=== Begin Enclosure ===
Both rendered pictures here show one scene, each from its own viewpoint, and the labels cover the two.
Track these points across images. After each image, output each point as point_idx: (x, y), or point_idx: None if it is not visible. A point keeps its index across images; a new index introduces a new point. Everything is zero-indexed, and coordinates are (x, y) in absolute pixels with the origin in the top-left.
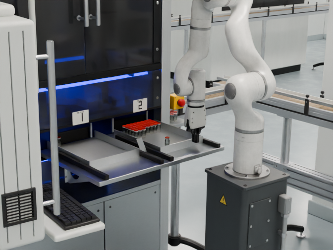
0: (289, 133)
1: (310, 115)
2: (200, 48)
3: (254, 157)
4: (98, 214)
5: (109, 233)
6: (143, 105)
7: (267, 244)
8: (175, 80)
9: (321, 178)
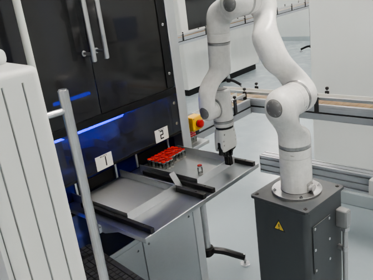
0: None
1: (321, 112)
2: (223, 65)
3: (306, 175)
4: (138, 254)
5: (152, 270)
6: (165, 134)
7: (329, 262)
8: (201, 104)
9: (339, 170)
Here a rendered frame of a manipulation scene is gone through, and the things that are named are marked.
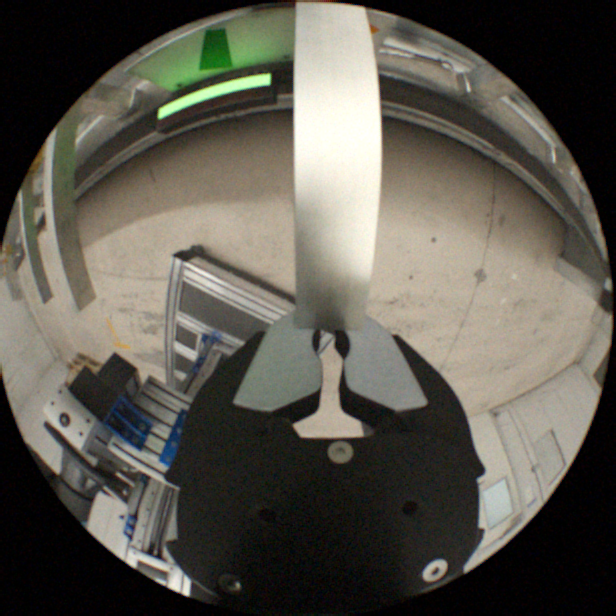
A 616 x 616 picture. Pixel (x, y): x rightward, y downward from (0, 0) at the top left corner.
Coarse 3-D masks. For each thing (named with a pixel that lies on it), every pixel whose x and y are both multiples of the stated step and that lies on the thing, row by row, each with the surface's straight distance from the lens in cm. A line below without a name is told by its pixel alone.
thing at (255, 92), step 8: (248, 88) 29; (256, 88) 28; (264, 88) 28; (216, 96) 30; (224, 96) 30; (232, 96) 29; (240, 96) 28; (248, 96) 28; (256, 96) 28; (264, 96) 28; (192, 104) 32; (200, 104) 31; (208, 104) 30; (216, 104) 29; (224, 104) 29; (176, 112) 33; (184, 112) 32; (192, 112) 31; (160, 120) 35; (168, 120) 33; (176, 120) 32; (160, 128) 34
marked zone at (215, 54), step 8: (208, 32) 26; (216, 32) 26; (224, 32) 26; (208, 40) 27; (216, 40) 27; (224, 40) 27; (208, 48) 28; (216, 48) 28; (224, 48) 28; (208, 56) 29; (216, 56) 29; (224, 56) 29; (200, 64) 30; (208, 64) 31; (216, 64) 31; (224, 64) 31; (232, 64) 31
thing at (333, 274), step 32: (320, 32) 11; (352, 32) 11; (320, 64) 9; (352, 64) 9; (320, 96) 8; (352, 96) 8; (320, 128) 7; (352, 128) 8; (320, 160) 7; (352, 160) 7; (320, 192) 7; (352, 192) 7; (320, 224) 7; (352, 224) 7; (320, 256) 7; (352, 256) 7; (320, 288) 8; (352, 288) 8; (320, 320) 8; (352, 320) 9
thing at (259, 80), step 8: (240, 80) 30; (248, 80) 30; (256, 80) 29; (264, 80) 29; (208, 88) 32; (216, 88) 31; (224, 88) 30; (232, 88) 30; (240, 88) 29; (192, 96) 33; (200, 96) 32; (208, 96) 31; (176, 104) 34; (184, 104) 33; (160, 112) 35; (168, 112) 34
=== End Enclosure ===
TASK INSTRUCTIONS: Go down the entries above from the line containing "7: (267, 244)" to the line containing "Coarse 3-D masks." and write out each line exactly, leaving pictures out.

TASK SOLUTION:
7: (267, 244)
8: (175, 80)
9: (321, 178)
0: None
1: (321, 112)
2: (223, 65)
3: (306, 175)
4: (138, 254)
5: (152, 270)
6: (165, 134)
7: (329, 262)
8: (201, 104)
9: (339, 170)
Here a rendered frame of a manipulation scene is gone through, and the things that are named are marked.
A 616 x 616 picture. Pixel (x, y): x rightward, y downward from (0, 0) at the top left corner.
Coarse 3-D masks. For each thing (named with a pixel that lies on it), every pixel whose x and y are both multiples of the stated step and that lies on the thing, row by row, each with the surface's straight distance from the lens in cm. A line below without a name is told by its pixel alone.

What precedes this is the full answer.